**EXERCISE DIRECTIONS**
Would you print the listing that follows exactly, but without its pictures?

**EXERCISE DATA**
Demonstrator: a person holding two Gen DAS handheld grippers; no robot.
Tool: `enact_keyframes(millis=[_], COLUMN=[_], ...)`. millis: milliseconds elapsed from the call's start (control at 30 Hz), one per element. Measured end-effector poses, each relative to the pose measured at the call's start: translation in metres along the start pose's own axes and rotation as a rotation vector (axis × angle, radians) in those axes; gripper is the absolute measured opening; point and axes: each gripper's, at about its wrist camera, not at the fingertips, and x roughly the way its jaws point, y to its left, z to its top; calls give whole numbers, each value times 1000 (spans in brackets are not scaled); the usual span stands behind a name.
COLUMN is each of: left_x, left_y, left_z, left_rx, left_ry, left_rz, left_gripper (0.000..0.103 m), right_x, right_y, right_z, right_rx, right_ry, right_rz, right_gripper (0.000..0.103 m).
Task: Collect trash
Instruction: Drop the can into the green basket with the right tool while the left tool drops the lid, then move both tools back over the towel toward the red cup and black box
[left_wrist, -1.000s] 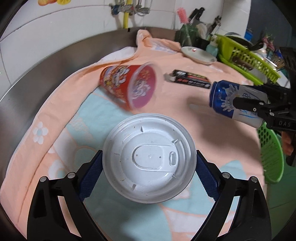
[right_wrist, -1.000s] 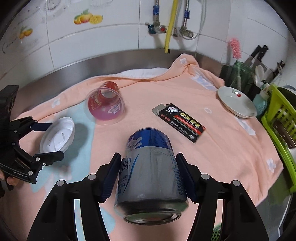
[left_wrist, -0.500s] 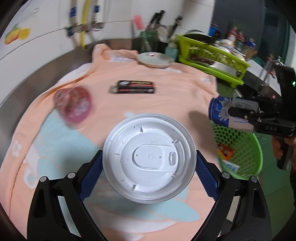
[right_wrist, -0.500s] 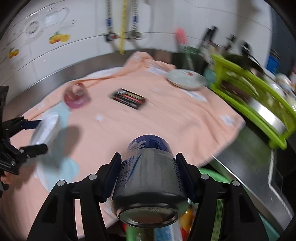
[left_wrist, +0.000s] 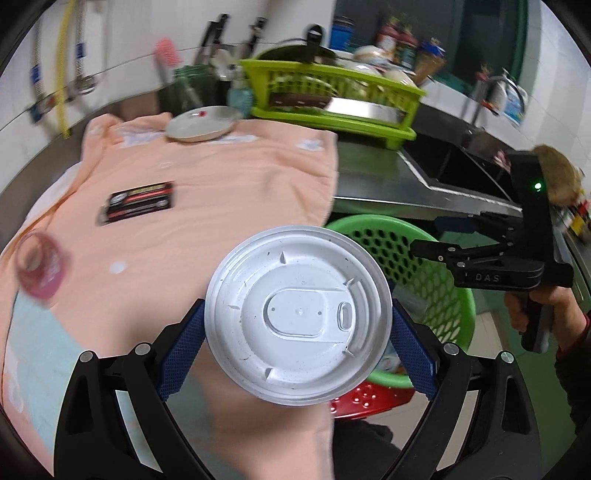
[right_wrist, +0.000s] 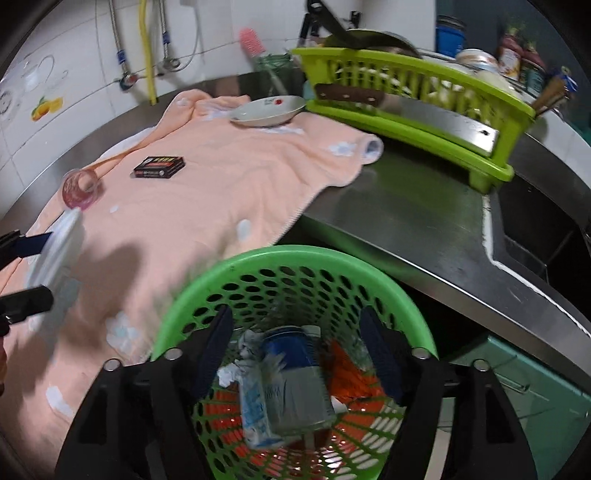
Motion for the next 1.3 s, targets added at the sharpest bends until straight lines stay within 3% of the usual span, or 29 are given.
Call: enact_keyframes(millis=[533,967,1300], left_x=[71,68,51], left_y=[-66,-66,-51], left_z=[12,7,4], left_rx=[67,56,40], left_ry=[126,132,109], left_rz=[-51,-74,-46], left_gripper=[94,97,97], right_x=[-34,-37,-40], right_y=[-42,-34,-23], right_z=[-22,-18,-7], right_rx=[52,38,14], right_ry=[-51,-65,-78], right_rz=[-37,-29,-13], right_gripper=[80,80,80])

**SOLUTION TO THIS TASK**
Demonstrator: a person holding two Gen DAS handheld grippers; no robot.
Tool: `enact_keyframes(millis=[_], COLUMN=[_], ...)`. millis: milliseconds elapsed from the call's start (control at 30 Hz), one per element. Measured end-effector poses, each relative to the pose measured at the call's start: translation in metres along the start pose's own axes and rotation as a rotation vector (axis × angle, radians) in those axes; gripper is the absolute measured opening; point and axes: each gripper's, at about its wrist camera, not at the fingertips, and x roughly the way its jaws point, y to its left, z to its top; calls give whole numbers, each value times 1000 (spans in brackets are not scaled); the usual span stands behind a name.
COLUMN is each of: left_x, left_y, left_z, left_rx, left_ry, left_rz, left_gripper (0.000..0.103 m), right_x, right_y, right_z, right_rx, right_ry, right_rz, right_gripper (0.000..0.103 m).
Task: Collect trash
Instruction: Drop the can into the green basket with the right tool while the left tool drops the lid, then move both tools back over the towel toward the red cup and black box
[left_wrist, -1.000s] 
[right_wrist, -1.000s] 
[left_wrist, -0.500s] 
[right_wrist, -0.500s] 
[left_wrist, +0.000s] 
[right_wrist, +0.000s] 
Motion for the next 1.3 s, targets added at the sharpest bends until straight lines stay within 3% of the usual span, or 29 are given.
Call: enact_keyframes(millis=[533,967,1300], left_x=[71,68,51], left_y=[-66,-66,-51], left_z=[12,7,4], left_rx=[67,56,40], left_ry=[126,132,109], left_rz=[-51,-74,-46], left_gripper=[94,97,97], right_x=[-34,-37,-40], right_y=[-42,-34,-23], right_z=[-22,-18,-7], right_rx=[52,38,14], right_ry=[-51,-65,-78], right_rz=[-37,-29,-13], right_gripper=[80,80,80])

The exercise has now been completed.